## [THE TASK]
Which of the lines below include "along"? Each one should be copied out.

┄┄┄┄┄┄

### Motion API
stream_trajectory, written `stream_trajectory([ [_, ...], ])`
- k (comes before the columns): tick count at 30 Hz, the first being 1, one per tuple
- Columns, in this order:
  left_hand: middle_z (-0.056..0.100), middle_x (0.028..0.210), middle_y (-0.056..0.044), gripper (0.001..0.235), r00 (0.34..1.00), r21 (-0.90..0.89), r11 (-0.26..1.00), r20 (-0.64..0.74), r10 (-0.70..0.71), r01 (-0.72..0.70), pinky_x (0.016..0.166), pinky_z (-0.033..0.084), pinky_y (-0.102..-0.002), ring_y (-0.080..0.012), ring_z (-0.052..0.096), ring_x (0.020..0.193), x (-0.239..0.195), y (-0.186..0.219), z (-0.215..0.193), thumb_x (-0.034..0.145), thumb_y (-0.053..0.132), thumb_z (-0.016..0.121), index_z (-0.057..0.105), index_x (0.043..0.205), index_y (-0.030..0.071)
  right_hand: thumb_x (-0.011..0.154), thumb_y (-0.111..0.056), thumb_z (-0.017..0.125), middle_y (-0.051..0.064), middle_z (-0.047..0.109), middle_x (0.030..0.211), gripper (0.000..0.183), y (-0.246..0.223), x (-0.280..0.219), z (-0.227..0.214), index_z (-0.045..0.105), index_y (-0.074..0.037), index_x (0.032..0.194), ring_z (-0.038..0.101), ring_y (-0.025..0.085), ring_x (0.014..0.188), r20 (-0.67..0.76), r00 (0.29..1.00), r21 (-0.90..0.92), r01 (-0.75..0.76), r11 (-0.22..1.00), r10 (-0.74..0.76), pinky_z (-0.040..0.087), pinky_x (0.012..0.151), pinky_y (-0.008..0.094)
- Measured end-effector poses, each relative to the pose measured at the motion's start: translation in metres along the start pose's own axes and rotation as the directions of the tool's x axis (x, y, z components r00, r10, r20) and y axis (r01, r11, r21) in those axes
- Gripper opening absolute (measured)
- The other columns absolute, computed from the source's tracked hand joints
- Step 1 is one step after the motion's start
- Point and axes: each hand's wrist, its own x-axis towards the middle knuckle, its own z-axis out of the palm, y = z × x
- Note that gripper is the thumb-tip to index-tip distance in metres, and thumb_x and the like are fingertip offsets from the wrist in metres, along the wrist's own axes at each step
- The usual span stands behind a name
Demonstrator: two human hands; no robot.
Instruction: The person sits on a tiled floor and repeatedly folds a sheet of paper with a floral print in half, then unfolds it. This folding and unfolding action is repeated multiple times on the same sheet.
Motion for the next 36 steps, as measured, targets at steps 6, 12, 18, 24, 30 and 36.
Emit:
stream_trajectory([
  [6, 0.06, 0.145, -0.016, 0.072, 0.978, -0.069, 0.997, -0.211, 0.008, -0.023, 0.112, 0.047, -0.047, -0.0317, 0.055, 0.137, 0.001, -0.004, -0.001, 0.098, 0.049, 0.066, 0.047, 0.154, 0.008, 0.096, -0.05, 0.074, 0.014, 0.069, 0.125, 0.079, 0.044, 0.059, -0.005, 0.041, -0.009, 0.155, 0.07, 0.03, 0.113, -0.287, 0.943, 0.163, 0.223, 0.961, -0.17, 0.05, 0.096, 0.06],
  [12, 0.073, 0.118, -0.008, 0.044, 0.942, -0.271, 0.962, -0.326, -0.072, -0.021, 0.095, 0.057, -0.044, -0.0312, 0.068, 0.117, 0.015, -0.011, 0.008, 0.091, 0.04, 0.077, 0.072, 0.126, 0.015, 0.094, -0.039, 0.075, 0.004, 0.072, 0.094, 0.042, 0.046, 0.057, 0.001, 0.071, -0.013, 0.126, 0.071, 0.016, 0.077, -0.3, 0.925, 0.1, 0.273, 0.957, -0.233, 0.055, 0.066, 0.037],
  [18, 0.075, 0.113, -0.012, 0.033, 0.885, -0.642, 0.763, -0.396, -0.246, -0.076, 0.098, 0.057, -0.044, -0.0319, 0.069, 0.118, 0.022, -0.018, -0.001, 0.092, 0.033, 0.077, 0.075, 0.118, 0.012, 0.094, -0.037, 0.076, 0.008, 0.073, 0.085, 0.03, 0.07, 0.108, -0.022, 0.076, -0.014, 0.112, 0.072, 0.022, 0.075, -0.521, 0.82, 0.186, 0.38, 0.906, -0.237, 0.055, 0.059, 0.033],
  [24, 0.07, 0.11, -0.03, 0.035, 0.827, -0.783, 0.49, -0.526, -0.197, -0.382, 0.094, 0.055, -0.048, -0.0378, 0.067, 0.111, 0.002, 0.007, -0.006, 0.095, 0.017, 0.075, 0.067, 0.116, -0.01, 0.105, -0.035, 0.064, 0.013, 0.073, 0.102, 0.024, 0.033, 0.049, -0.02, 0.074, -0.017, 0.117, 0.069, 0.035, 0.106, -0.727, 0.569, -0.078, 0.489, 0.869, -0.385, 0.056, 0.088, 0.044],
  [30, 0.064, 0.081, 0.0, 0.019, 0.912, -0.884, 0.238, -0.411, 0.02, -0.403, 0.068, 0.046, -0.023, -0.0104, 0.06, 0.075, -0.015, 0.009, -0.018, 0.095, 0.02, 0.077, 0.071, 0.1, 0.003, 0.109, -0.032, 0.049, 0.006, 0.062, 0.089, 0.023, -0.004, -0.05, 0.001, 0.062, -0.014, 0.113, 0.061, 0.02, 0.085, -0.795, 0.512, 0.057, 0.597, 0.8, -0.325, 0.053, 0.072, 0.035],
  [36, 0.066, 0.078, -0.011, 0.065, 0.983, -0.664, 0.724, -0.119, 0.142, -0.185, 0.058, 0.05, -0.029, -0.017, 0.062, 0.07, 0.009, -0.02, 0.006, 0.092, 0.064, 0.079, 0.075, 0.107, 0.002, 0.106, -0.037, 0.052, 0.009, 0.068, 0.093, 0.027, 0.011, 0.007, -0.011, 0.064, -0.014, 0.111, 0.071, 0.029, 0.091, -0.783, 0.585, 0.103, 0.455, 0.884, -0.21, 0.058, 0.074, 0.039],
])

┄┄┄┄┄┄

## [SOLUTION FOR THIS EXERCISE]
- Measured end-effector poses, each relative to the pose measured at the motion's start: translation in metres along the start pose's own axes and rotation as the directions of the tool's x axis (x, y, z components r00, r10, r20) and y axis (r01, r11, r21) in those axes
- Note that gripper is the thumb-tip to index-tip distance in metres, and thumb_x and the like are fingertip offsets from the wrist in metres, along the wrist's own axes at each step

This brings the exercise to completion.